### [Task description]
Would you give the listing back word for word once its pictures are removed?

### [Information shown]
-.-.-
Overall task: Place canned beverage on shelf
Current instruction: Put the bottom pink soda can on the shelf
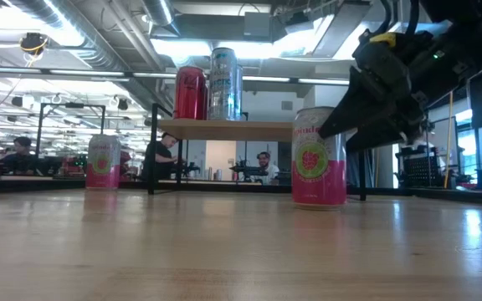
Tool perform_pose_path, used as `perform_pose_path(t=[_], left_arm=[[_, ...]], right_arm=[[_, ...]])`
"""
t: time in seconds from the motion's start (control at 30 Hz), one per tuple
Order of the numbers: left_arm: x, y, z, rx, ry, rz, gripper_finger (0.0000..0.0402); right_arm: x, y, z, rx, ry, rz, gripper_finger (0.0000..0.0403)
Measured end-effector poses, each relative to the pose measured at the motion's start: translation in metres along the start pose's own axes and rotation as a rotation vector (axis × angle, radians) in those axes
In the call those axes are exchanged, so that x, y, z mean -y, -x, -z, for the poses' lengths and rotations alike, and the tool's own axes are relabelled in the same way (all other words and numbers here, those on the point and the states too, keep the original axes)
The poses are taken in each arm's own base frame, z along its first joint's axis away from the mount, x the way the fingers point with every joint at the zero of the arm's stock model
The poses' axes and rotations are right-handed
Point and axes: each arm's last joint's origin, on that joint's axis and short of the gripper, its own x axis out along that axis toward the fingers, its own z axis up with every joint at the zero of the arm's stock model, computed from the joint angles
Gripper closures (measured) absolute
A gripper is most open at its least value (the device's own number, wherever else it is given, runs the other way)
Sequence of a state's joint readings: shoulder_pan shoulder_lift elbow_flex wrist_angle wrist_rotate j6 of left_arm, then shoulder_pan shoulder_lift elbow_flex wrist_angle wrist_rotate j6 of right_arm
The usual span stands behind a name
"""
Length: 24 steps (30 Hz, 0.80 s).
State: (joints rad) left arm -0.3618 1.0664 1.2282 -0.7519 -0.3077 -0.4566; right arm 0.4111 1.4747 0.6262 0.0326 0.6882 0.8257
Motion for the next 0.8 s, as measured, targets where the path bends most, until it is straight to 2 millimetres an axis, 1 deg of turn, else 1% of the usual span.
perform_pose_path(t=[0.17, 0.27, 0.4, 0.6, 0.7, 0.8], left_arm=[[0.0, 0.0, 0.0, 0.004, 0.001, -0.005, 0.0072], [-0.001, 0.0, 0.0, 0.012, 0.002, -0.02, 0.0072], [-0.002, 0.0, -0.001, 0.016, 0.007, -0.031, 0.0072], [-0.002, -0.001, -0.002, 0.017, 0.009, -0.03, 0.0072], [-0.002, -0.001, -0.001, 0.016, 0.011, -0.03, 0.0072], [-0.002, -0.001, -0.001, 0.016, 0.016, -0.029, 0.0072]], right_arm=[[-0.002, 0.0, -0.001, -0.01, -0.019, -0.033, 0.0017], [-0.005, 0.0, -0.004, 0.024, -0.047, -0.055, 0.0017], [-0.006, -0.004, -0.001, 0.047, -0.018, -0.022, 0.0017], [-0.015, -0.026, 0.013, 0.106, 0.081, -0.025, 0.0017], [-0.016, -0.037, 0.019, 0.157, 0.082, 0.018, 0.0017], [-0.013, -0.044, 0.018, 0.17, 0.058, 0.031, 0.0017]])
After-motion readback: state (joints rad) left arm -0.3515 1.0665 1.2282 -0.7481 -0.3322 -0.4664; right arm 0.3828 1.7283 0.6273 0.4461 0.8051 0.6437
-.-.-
### [Response to the exercise]
Overall task: Place canned beverage on shelf
Current instruction: Put the bottom pink soda can on the shelf
Tool perform_pose_path, used as `perform_pose_path(t=[_], left_arm=[[_, ...]], right_arm=[[_, ...]])`
"""
t: time in seconds from the motion's start (control at 30 Hz), one per tuple
Order of the numbers: left_arm: x, y, z, rx, ry, rz, gripper_finger (0.0000..0.0402); right_arm: x, y, z, rx, ry, rz, gripper_finger (0.0000..0.0403)
Measured end-effector poses, each relative to the pose measured at the motion's start: translation in metres along the start pose's own axes and rotation as a rotation vector (axis × angle, radians) in those axes
In the call those axes are exchanged, so that x, y, z mean -y, -x, -z, for the poses' lengths and rotations alike, and the tool's own axes are relabelled in the same way (all other words and numbers here, those on the point and the states too, keep the original axes)
The poses are taken in each arm's own base frame, z along its first joint's axis away from the mount, x the way the fingers point with every joint at the zero of the arm's stock model
The poses' axes and rotations are right-handed
Point and axes: each arm's last joint's origin, on that joint's axis and short of the gripper, its own x axis out along that axis toward the fingers, its own z axis up with every joint at the zero of the arm's stock model, computed from the joint angles
Gripper closures (measured) absolute
A gripper is most open at its least value (the device's own number, wherever else it is given, runs the other way)
Sequence of a state's joint readings: shoulder_pan shoulder_lift elbow_flex wrist_angle wrist_rotate j6 of left_arm, then shoulder_pan shoulder_lift elbow_flex wrist_angle wrist_rotate j6 of right_arm
The usual span stands behind a name
"""
Length: 24 steps (30 Hz, 0.80 s).
State: (joints rad) left arm -0.3618 1.0664 1.2282 -0.7519 -0.3077 -0.4566; right arm 0.4111 1.4747 0.6262 0.0326 0.6882 0.8257
Motion for the next 0.8 s, as measured, targets where the path bends most, until it is straight to 2 millimetres an axis, 1 deg of turn, else 1% of the usual span.
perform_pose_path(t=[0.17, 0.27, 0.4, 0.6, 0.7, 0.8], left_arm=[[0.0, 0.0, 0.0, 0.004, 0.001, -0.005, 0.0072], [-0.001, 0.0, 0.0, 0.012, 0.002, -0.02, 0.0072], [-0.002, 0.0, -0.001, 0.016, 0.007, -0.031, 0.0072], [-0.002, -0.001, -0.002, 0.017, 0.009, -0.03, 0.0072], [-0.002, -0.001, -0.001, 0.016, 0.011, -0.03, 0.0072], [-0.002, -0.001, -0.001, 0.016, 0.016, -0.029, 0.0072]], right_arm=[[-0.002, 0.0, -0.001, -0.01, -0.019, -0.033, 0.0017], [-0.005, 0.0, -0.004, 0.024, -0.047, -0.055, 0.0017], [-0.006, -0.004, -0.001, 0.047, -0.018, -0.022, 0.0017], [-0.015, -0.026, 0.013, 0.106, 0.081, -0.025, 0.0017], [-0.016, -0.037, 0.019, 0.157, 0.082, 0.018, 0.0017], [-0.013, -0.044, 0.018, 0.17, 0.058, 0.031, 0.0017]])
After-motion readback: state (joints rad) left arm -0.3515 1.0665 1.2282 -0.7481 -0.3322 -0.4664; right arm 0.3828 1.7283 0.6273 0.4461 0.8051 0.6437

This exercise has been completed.